Today morning I was checking my Facebook account and came across Harvard Business Review article over “How to Run a Meeting” (https://hbr.org/1976/03/how-to-run-a-meeting). I was overwhelmed by sheer length of the article. I must admit, I hate those long, unfruitful and agenda-less meetings. I think everybody does, isn’t it?

I started wondering, why HBR need to write such a long article on such a simple thing that we assume that everybody knows. It is just matter of checking all peoples’ calendar and sending them meeting invite and put the subject, venue etc. and done. In meeting as well, its straight forward, one person usually be the host, put forth the agenda and we discuss and at the end of the meeting, we share minutes of the meeting and action points. What is such a difficult thing in taking meetings?

The problem is not in taking meetings, it’s all about how we looked at this tool of communication and how effectively it’s been used in corporate world. If you really look again in HBR article, it’s been written in year 1976 and still the advice applies and still HBR fellows thought it is relevant in today’s world. It also means, not much things has been changed since last 40 years. We all, still curse ill-executed meetings. Traditionally executed meetings are always failures and count towards loss of productivity. Can we do something differently? Can we change, how we conduct meetings?

My views had been bit different on how to conduct the meeting thing. I am a big believer of 37 Signal’s philosophy of “Meetings are toxic” but also not able to avoid meetings completely. From last 5-6 years, I have been trying something different for meetings with my teams. After practicing with various teams and with different size companies in India, I think, it has made many of our meetings more productive and kept teams engaged. Most important is, we saved a lot of time which we might have wasted in conducting meetings in traditional sense.

My method is simple. I call it “Tapari meetings”. Together all team-members go for tea/coffee outside the office on nearby Tapari (tea-stall on the streets or around the street corners in India). If you don’t want to go outside office for some reason, then go to office pantry or gather around coffee machine and without any formal settings, start to discuss the topics everyone wanted to discuss. The topics can vary from what we need to do today to anything that is relevant to project/work. If team is like still relevantly new to each other, then you can start with common un-official topics like Sports, bikes, cars or any tourist places or anything. The important point is, team as proceed further with this daily routine, develops their own rules. You do not have to worry about setting rules in stones. My experience is developer and test engineers even nailed difficult bugs just by discussing them in such informal meetings and even executives has taken big decisions this way.

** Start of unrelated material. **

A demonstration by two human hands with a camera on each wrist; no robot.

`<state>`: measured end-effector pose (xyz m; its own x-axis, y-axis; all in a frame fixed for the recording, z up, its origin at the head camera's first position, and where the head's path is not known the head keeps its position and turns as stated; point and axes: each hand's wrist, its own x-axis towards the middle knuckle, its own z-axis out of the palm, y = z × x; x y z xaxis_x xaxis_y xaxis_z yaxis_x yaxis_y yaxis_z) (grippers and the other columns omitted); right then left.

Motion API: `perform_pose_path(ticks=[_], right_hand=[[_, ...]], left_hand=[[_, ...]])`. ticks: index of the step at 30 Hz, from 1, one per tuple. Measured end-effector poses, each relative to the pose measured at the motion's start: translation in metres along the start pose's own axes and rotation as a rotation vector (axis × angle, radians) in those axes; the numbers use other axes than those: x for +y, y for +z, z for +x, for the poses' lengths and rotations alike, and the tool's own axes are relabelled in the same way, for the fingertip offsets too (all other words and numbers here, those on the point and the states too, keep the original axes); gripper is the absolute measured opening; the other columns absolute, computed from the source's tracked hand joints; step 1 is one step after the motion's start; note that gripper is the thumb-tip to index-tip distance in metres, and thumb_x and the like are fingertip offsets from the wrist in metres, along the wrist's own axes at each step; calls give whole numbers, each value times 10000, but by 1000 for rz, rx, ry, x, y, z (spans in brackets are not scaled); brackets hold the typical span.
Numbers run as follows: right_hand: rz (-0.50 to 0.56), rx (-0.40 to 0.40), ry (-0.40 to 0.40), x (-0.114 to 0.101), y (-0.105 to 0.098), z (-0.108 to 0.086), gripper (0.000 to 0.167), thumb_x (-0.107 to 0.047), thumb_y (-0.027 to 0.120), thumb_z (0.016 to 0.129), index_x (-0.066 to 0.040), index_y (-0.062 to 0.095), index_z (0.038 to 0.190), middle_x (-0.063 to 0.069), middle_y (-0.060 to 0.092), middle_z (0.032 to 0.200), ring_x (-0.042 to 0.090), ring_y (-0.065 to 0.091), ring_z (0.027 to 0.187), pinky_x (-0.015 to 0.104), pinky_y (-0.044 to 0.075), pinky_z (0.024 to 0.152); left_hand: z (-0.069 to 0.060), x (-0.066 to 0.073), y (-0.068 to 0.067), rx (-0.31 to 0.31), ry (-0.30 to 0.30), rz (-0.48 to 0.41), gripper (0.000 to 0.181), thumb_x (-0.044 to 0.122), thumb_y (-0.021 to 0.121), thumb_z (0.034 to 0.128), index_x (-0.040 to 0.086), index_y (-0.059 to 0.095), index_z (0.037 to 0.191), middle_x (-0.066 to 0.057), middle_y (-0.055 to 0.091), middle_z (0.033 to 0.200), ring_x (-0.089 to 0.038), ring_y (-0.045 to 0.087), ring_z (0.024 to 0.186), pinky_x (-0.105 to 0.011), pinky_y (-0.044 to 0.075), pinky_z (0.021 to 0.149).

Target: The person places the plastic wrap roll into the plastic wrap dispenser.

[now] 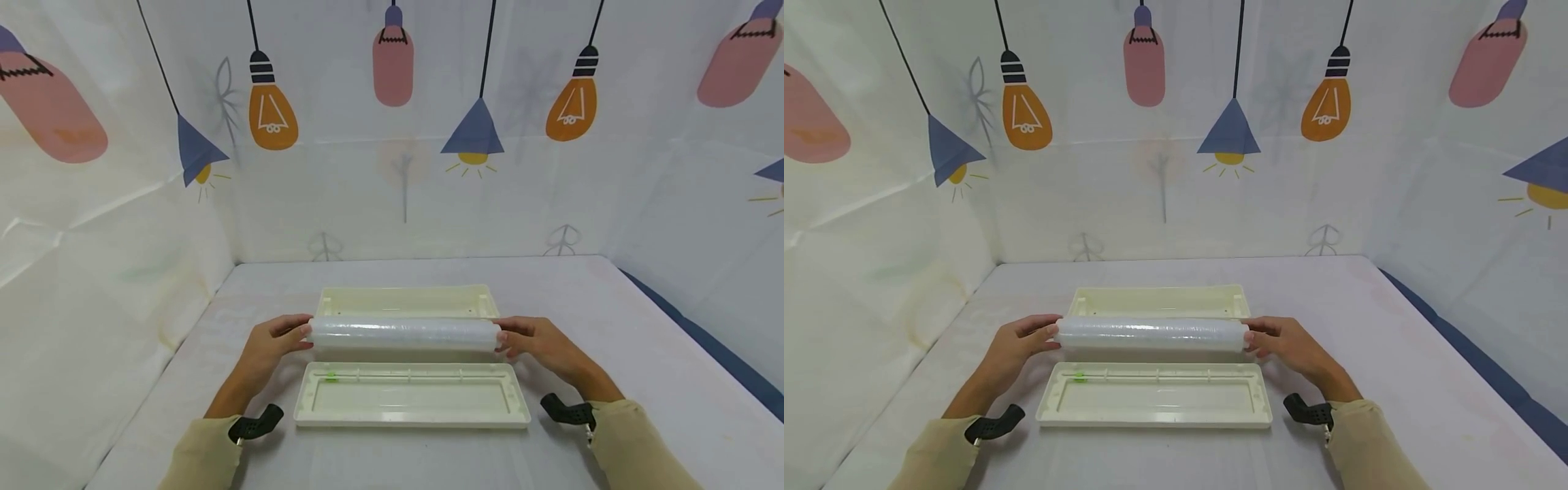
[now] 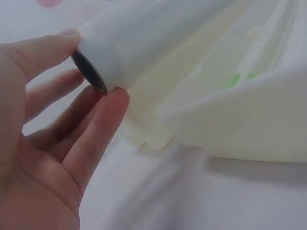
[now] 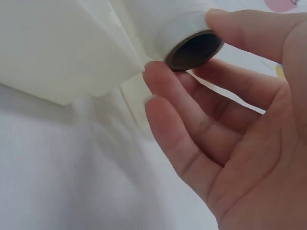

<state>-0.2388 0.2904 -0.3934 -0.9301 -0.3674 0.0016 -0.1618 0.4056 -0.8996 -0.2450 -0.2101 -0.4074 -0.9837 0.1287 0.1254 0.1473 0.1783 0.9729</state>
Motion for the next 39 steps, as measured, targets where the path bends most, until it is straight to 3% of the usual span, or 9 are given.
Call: perform_pose_path(ticks=[5,11,16,22,29,35,39], right_hand=[[57,-4,-17,-1,5,2,505,-248,643,1003,59,531,1388,198,652,1210,307,702,985,400,587,841],[69,16,-30,-6,9,4,492,-253,635,1009,49,535,1383,200,644,1221,309,700,979,367,586,848],[72,49,-36,-9,11,7,501,-283,635,1008,22,539,1394,195,636,1247,303,703,973,343,584,849],[96,83,-25,-8,12,7,485,-269,643,1004,31,542,1371,211,632,1234,314,705,961,355,585,848],[117,120,-23,-11,10,2,485,-258,652,996,54,544,1351,222,632,1204,324,704,943,367,590,836],[131,176,-79,-13,5,0,467,-230,636,1009,55,536,1364,224,638,1183,318,704,912,353,596,814],[182,186,-138,-16,4,1,470,-175,603,1026,74,487,1407,156,672,1151,305,709,886,370,599,806]], left_hand=[[-1,2,-3,31,25,11,476,274,715,956,-46,619,1296,-201,636,1249,-220,710,941,-268,567,861],[-1,3,-6,59,1,40,471,316,702,963,7,622,1310,-166,624,1294,-215,700,980,-246,556,872],[0,3,-6,67,-6,-7,460,266,707,963,-16,613,1314,-164,611,1300,-213,703,966,-264,565,865],[2,3,-1,56,42,-110,496,164,742,932,-76,580,1335,-142,626,1272,-160,675,1031,-300,558,900],[3,4,4,57,39,-123,506,154,750,924,-64,576,1346,-105,628,1285,-143,657,1076,-285,548,915],[3,6,6,35,60,-140,524,147,739,932,-68,553,1373,-86,631,1288,-151,655,1090,-271,535,933],[4,8,7,30,71,-137,527,139,737,933,-64,546,1381,-66,630,1290,-147,649,1098,-244,524,935]])
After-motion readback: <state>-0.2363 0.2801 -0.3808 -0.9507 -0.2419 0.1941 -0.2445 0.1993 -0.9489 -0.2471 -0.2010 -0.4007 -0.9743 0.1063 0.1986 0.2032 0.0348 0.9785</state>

Advantages of such “Tapari Meetings”:

  1. keeps your meetings cheerful and awake. Since people walk to the Tapari (Indian tea-stall on the streets or around the street corners) or coffee machines.
  2. Meeting will run only for the time, people are having their tea/coffee and interested in the discussion.
  3. If you don’t have any set agenda, you don’t waste other people’s time.At least they can have tea-coffee and come back to their place.
  4. Soft issues can also be resolved since there can be “one more cutting de na bhaiyya” (One more tea, please) to sort out the issues.
  5. People only speak to the point and thinking on the feet since they don’t have ppts and any kind of papers.
  6. Since its only meeting where you have to remember things afterword, my observations are, people tend to conclude on action points and not interested in receiving minutes of meetings afterwards.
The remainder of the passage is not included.